The following post originally appeared here.
Last weekend, I attended OpenAI’s self-organizing conference on machine learning (SOCML 2016), meta-organized by Ian Goodfellow (thanks Ian!). It was held at OpenAI’s new office, with several floors of large open spaces. The unconference format was intended to encourage people to present current ideas alongside with completed work. The schedule mostly consisted of 2-hour blocks with broad topics like “reinforcement learning” and “generative models”, guided by volunteer moderators. I especially enjoyed the sessions on neuroscience and AI and transfer learning, which had smaller and more manageable groups than the crowded popular sessions, and diligent moderators who wrote down the important points on the whiteboard. Overall, I had more interesting conversation but also more auditory overload at SOCML than at other conferences.
To my excitement, there was a block for AI safety along with the other topics. The safety session became a broad introductory Q&A, moderated by Nate Soares, Jelena Luketina and me. Some topics that came up: value alignment, interpretability, adversarial examples, weaponization of AI.
One value alignment question was how to incorporate a diverse set of values that represents all of humanity in the AI’s objective function. We pointed out that there are two complementary problems: 1) getting the AI’s values to be in the small part of values-space that’s human-compatible, and 2) averaging over that space in a representative way. People generally focus on the ways in which human values differ from each other, which leads them to underestimate the difficulty of the first problem and overestimate the difficulty of the second. We also agreed on the importance of allowing for moral progress by not locking in the values of AI systems.

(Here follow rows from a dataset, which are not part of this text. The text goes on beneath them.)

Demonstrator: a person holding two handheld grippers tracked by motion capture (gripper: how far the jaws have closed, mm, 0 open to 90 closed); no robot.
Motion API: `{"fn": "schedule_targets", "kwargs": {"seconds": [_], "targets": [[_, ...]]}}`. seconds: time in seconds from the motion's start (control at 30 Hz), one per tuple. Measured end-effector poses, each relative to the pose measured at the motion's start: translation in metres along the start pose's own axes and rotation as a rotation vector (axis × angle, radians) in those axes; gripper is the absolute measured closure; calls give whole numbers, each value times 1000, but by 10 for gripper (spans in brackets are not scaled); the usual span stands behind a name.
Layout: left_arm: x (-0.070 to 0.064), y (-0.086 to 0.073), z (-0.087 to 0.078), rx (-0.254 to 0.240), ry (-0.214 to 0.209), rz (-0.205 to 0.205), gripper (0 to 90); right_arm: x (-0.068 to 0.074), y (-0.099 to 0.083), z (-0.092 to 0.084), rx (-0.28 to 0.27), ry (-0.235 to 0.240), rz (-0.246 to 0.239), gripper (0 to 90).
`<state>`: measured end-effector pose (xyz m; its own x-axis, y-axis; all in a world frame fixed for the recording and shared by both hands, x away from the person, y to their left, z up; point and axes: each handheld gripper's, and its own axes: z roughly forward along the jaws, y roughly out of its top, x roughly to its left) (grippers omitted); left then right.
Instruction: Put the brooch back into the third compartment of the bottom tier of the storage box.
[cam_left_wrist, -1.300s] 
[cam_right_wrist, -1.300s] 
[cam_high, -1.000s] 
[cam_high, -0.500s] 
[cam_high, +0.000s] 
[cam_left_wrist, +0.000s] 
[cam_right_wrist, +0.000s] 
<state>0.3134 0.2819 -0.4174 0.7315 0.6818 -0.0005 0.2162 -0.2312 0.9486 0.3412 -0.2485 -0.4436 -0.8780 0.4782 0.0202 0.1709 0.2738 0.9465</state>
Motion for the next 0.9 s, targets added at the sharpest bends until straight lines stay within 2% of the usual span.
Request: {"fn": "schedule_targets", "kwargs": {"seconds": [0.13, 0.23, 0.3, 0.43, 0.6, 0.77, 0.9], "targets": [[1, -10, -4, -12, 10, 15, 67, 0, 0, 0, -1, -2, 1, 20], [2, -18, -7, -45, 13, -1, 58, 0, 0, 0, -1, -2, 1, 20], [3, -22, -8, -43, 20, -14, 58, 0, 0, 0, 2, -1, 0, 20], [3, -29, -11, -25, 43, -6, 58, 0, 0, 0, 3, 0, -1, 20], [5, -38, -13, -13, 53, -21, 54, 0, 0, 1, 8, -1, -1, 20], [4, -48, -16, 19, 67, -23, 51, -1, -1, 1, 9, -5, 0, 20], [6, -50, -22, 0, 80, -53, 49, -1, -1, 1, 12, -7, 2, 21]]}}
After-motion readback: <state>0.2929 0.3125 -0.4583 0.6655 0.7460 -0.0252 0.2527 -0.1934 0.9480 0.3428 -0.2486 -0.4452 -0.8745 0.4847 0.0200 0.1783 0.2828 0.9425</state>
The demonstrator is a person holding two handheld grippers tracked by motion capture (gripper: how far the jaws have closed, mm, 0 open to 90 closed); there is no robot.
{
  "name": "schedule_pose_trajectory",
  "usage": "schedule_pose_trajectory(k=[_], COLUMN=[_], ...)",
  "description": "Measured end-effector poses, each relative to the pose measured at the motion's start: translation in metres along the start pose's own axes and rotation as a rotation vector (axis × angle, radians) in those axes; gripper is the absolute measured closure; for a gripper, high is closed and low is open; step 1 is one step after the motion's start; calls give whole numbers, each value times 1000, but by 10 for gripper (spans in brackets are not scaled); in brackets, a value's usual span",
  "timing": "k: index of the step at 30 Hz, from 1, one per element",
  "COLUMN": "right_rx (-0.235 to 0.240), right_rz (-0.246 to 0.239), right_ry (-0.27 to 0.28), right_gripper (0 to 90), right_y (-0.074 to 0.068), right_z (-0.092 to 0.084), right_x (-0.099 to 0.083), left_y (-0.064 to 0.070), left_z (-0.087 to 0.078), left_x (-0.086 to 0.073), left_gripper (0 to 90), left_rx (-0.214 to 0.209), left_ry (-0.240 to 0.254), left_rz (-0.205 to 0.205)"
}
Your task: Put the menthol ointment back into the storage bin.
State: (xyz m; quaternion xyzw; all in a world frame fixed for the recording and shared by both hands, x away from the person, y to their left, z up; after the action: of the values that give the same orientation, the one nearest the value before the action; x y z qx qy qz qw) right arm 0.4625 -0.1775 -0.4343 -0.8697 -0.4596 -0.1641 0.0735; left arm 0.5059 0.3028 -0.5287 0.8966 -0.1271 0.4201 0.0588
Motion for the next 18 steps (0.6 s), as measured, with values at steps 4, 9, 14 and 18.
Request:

Nate mentioned some alternatives to goal-optimizing agents – quantilizers and approval-directed agents. We also discussed the limitations of using blacklisting/whitelisting in the AI’s objective function: blacklisting is vulnerable to unforeseen shortcuts and usually doesn’t work from a security perspective, and whitelisting hampers the system’s ability to come up with creative solutions (e.g. the controversial move 37 by AlphaGo in the second game against Sedol).
Been Kim brought up the recent EU regulation on the right to explanation for algorithmic decisions. This seems easy to game due to lack of good metrics for explanations. One proposed metric was that a human would be able to predict future model outputs from the explanation. This might fail for better-than-human systems by penalizing creative solutions if applied globally, but seems promising as a local heuristic.
Ian Goodfellow mentioned the difficulties posed by adversarial examples: an imperceptible adversarial perturbation to an image can make a convolutional network misclassify it with very high confidence. There might be some kind of No Free Lunch theorem where making a system more resistant to adversarial examples would trade off with performance on non-adversarial data.
We also talked about dual-use AI technologies, e.g. advances in deep reinforcement learning for robotics that could end up being used for military purposes. It was unclear whether corporations or governments are more trustworthy with using these technologies ethically: corporations have a profit motive, while governments are more likely to weaponize the technology.
More detailed notes by Janos coming soon! For a detailed overview of technical AI safety research areas, I highly recommend reading Concrete Problems in AI Safety.